* **Problem to work on**
Transcribe the listing in full, excluding any pictures.

* **Information supplied**
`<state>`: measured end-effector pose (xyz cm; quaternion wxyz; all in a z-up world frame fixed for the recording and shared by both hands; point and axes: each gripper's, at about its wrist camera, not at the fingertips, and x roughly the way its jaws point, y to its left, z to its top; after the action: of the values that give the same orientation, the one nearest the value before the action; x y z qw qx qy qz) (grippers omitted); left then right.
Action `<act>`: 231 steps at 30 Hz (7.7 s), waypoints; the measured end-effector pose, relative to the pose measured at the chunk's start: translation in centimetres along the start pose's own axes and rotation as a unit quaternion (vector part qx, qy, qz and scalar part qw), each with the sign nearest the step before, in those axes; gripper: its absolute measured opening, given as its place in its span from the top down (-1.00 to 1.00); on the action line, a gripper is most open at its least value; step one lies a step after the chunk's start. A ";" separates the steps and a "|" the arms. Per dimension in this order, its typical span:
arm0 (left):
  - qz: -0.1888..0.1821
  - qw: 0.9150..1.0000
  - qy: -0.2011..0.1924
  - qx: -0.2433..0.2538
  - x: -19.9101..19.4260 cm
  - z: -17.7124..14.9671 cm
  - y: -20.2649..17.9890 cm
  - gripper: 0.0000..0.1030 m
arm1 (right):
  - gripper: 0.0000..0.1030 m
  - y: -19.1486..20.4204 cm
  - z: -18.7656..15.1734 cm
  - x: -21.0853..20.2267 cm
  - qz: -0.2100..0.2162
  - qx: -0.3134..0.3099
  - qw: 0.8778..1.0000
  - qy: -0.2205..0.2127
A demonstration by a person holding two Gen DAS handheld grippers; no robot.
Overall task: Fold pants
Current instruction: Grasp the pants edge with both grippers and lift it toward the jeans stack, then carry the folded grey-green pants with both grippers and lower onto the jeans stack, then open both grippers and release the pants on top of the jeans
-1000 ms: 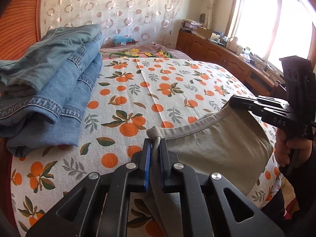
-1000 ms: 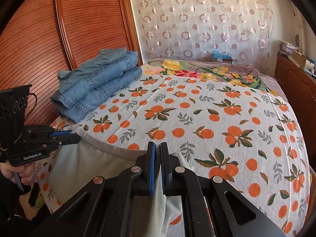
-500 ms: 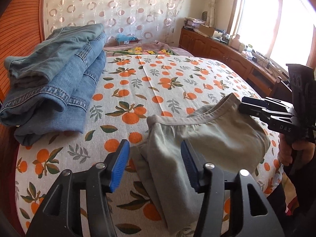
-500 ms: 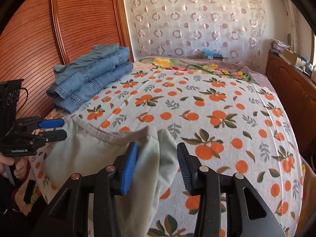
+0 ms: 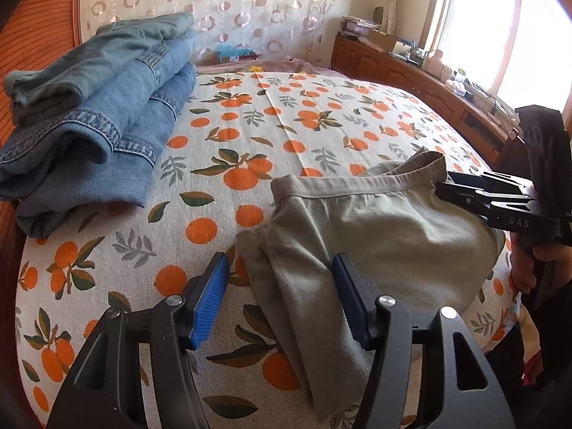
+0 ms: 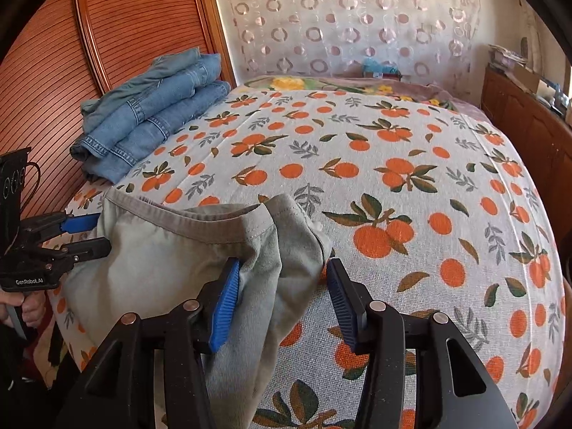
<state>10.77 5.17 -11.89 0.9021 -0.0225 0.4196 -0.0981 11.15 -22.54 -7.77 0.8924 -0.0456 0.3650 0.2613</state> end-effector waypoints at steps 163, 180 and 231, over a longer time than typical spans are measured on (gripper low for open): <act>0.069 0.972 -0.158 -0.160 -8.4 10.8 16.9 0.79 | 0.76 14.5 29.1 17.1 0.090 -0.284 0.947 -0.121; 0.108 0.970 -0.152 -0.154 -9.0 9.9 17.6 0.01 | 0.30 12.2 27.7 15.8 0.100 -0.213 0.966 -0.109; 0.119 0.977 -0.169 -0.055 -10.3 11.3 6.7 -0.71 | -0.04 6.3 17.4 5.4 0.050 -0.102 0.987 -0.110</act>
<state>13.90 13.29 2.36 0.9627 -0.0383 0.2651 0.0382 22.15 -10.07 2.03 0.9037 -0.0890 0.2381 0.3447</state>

* **Reply to the task**
`<state>`: measured end-effector pose (xyz cm; quaternion wxyz; all in a z-up world frame fixed for the recording and shared by both hands; point and axes: each gripper's, at about its wrist camera, not at the fingertips, and x roughly the way its jaws point, y to its left, z to its top; after the action: of the values that give the same orientation, the one nearest the value before the action; x y z qw qx qy qz) (grippers omitted); left then right.
Action `<act>`: 231 steps at 30 Hz (7.7 s), waypoints; the measured end-effector pose, relative to the pose measured at the chunk's start: translation in centimetres along the start pose's own axes and rotation as a unit quaternion (vector part qx, qy, qz and scalar part qw), each with the sign nearest the step before, in those axes; gripper: its absolute measured opening, given as its place in its span from the top down (-1.00 to 1.00); on the action line, a gripper is most open at its least value; step one lies a step after the chunk's start. A ";" separates the steps and a "|" the arms. Per dimension in this order, its typical span:
arm0 (left):
  - qz: -0.1888..0.1821
  - qw: 0.9150..1.0000
  - qy: -0.2011..0.1924
  - qx: -0.2433..0.2538
  - x: -19.9101..19.4260 cm
  - z: -17.7124..14.9671 cm
  - y: -20.2649..17.9890 cm
  - gripper: 0.0000..0.1030 m
arm1 (right):
  - gripper: 0.0000..0.1030 m
  - y: -19.1486..20.4204 cm
  - z: -18.7656..15.1734 cm
  - x: -21.0853..20.2267 cm
  - qz: -0.2100..0.2162
  - qx: -0.3134..0.3099
  - qw: 0.8778..1.0000
  - qy: -0.2205..0.2127
A demonstration by a person holding two Gen DAS handheld grippers; no robot.
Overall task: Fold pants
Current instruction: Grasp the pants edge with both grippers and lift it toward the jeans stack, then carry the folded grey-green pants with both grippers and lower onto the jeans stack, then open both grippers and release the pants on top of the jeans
-1000 ms: 
-1000 ms: 
-500 ms: 
-500 ms: 
+0 ms: 
+0 ms: 
<state>10.77 5.17 -11.89 0.9021 -0.0225 0.4196 -0.0981 11.15 -22.54 -7.77 0.8924 -0.0456 0.3650 0.2613</state> end-effector waypoints at steps 163, 180 and 231, over a longer time than typical spans are measured on (gripper low for open): <act>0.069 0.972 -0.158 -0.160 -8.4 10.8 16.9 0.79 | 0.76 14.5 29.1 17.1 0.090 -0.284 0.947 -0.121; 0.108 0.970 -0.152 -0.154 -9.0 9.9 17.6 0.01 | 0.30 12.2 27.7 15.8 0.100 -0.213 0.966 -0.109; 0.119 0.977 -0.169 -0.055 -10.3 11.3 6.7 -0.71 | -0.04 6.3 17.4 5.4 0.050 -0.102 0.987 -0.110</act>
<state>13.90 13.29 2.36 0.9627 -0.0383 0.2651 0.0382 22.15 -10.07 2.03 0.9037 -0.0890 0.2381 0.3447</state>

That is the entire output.